Monitoring a web application is straightforward: track request latency, error rates, and throughput. Monitoring an agentic system is fundamentally different—because the system makes decisions that you didn’t program, follows paths you didn’t anticipate, and consumes resources in ways that vary with every execution.
Traditional Application Performance Monitoring wasn’t built for this. Here’s what observability looks like when your software has agency.
What makes agent observability different
Three properties distinguish agent observability from traditional monitoring:
Non-deterministic execution paths. The same input can produce different tool call sequences, different reasoning chains, and different outputs. You can’t pre-define the “happy path” because there isn’t one.
Compound error propagation. When an agent makes a mistake at step 3 of a 12-step task, that error doesn’t always surface immediately. It propagates through subsequent reasoning, potentially corrupting the final output in ways that are invisible to simple success/failure metrics.
Cost variability. A single agent invocation might consume 500 tokens or 50,000 tokens depending on the complexity of its reasoning and how many tool calls it makes. Without visibility into token consumption at each step, cost management is guesswork.
The four layers of agent observability
A complete observability strategy addresses four distinct layers:
Layer 1: Execution traces
The foundational layer. Every agent invocation should produce a structured trace that captures:
- The reasoning chain: What did the agent decide to do and why?
- Tool call sequence: Which tools were invoked, in what order, with what parameters?
- Intermediate results: What did each tool return, and how did the agent interpret it?
- Decision points: Where did the agent choose between alternatives?
This is where distributed tracing standards like OpenTelemetry become relevant—but you’ll need agent-specific span attributes beyond what standard HTTP tracing provides.
Layer 2: Token economics
Every LLM call has a cost. Agent observability must track:
- Input tokens per step: How much context is the agent sending?
- Output tokens per step: How verbose are the agent’s responses?
- Total tokens per task: What’s the full cost of completing a unit of work?
- Token efficiency: How does token consumption correlate with output quality?
Without this layer, you’ll discover cost problems only when the invoice arrives.
Layer 3: Behavioral telemetry
Beyond what the agent did, you need to understand how well it performed:
- Tool selection accuracy: Did the agent choose the right tool for each step?
- Reasoning quality: Did the agent’s chain of thought lead to correct conclusions?
- Escalation patterns: When did the agent ask for help, and was that appropriate?
- Error recovery: When something failed, did the agent recover gracefully?

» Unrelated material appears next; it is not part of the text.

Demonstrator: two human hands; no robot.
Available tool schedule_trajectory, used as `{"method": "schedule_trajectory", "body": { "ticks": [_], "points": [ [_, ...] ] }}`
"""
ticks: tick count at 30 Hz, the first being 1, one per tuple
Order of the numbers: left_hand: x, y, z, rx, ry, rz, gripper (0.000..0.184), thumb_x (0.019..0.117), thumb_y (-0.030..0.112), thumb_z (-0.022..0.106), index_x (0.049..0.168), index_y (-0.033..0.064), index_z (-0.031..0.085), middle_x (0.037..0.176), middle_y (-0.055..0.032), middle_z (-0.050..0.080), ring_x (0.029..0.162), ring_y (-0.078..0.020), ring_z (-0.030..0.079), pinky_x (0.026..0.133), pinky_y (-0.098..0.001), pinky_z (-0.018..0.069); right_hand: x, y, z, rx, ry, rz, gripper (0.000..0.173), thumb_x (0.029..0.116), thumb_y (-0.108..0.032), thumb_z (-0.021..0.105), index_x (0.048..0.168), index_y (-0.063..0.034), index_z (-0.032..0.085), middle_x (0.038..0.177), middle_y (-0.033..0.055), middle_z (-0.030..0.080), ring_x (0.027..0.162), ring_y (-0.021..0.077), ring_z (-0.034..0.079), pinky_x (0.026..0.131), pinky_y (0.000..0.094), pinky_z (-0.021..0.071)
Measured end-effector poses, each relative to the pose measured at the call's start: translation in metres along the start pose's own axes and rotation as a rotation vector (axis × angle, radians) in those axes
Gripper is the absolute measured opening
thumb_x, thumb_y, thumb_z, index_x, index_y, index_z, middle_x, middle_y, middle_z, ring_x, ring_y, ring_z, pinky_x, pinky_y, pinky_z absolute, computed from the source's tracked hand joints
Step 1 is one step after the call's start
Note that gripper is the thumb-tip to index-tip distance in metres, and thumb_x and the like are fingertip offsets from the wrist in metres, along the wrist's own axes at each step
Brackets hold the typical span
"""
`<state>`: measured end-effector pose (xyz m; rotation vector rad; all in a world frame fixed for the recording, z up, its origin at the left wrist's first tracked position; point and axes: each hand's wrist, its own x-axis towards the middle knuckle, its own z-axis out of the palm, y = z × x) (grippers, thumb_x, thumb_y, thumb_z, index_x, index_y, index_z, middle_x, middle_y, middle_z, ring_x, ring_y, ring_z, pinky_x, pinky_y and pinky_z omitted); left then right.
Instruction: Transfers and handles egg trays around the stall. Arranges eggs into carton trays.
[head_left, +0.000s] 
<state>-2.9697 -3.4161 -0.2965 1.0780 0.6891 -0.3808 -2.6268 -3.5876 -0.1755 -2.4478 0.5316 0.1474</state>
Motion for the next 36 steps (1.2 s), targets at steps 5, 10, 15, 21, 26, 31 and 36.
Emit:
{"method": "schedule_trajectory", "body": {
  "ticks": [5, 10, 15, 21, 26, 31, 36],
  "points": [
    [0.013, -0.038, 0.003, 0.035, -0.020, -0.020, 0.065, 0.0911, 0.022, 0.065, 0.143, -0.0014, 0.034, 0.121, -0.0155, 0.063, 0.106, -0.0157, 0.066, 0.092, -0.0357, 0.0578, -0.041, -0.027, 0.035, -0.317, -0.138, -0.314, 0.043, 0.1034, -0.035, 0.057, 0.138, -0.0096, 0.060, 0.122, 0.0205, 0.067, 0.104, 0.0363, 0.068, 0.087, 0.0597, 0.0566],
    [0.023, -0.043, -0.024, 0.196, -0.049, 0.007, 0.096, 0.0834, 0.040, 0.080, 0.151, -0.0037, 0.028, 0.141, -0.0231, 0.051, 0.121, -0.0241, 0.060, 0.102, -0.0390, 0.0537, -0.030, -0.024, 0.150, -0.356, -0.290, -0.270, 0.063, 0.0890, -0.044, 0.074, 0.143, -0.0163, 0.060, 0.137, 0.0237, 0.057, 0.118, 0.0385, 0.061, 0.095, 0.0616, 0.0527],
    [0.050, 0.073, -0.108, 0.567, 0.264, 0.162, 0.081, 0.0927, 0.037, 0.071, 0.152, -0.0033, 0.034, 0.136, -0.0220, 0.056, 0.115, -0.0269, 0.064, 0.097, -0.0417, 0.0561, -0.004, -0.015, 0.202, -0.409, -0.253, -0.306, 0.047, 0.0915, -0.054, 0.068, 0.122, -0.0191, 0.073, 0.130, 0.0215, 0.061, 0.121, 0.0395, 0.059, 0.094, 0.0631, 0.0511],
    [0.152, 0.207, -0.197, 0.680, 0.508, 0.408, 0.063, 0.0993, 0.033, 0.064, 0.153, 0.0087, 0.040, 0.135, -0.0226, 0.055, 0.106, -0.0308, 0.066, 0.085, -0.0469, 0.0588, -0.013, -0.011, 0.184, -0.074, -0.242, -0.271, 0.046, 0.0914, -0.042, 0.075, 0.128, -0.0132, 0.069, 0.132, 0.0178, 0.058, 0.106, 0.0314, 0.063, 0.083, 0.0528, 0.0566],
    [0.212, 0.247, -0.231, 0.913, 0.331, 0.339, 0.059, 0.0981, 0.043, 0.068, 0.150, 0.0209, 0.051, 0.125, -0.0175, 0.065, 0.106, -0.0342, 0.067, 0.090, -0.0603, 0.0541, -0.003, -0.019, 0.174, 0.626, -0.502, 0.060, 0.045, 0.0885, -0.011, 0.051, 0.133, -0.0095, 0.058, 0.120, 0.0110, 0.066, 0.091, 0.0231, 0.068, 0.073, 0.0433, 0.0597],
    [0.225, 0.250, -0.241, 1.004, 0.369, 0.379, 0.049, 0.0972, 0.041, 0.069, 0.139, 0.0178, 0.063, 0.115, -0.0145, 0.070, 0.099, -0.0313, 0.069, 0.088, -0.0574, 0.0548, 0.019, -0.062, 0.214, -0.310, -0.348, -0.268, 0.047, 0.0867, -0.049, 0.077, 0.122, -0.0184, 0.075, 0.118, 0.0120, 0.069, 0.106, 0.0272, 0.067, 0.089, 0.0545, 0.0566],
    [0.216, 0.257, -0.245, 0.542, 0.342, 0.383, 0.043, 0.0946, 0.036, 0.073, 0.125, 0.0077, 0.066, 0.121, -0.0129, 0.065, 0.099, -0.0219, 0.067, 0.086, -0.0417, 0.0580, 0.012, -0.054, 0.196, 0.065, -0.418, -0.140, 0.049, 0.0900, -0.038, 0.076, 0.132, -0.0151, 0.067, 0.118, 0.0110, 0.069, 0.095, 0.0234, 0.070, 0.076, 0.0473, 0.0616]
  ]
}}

This layer requires evaluators—often LLM-based themselves—that assess the quality of agent decisions against defined criteria.
Layer 4: Operational health
The traditional monitoring layer still matters:
- Latency distribution: How long do agent tasks take, and what’s the variance?
- Failure rates: What percentage of tasks fail, and at which step?
- Resource utilization: How are your MCP servers, A2A endpoints, and model APIs performing?
- Queue depth and backpressure: For asynchronous agents, how is work accumulating?
What existing tools don’t provide
Current APM platforms can handle Layer 4 and parts of Layer 1. But agent-specific observability requires:
Reasoning chain visualization. Standard trace viewers show HTTP spans. Agent traces need to show reasoning steps, branching decisions, and tool-call dependencies in a format that’s actually debuggable.
Cost attribution. There’s no standard way to attribute token costs across organizational boundaries—by team, by use case, by customer. You’ll need to build this.
Quality scoring. Automated quality assessment of agent outputs is an active research area. Current solutions are fragile and domain-specific.
Anomaly detection for non-deterministic systems. What counts as “anomalous” when every execution is different? Statistical baselines for agent behavior are harder to establish than for deterministic services.
Implementation considerations
Instrument at the agent framework level. Don’t try to add observability after the fact. If your agent framework doesn’t support structured tracing, that’s a problem you need to solve early.
Define your quality criteria before you build. What does “good” look like for each agent task? Without defined criteria, behavioral telemetry has nothing to measure against.
Budget for storage. Agent traces are verbose—reasoning chains, full tool call payloads, intermediate results. Plan for significantly more telemetry data than traditional applications produce.
Start with cost visibility. Of the four layers, token economics has the clearest ROI. Most organizations discover they’re spending 3-5x more than expected once they have per-step cost visibility.
The bigger picture
Observability for agentic systems isn’t an extension of traditional monitoring—it’s a new discipline. The non-deterministic, multi-step, reasoning-intensive nature of agent execution demands purpose-built tooling and new mental models for what “healthy” looks like.
The organizations that invest in agent observability early will have a decisive advantage: they’ll be able to debug, optimize, and trust their agents in ways that organizations without visibility simply cannot.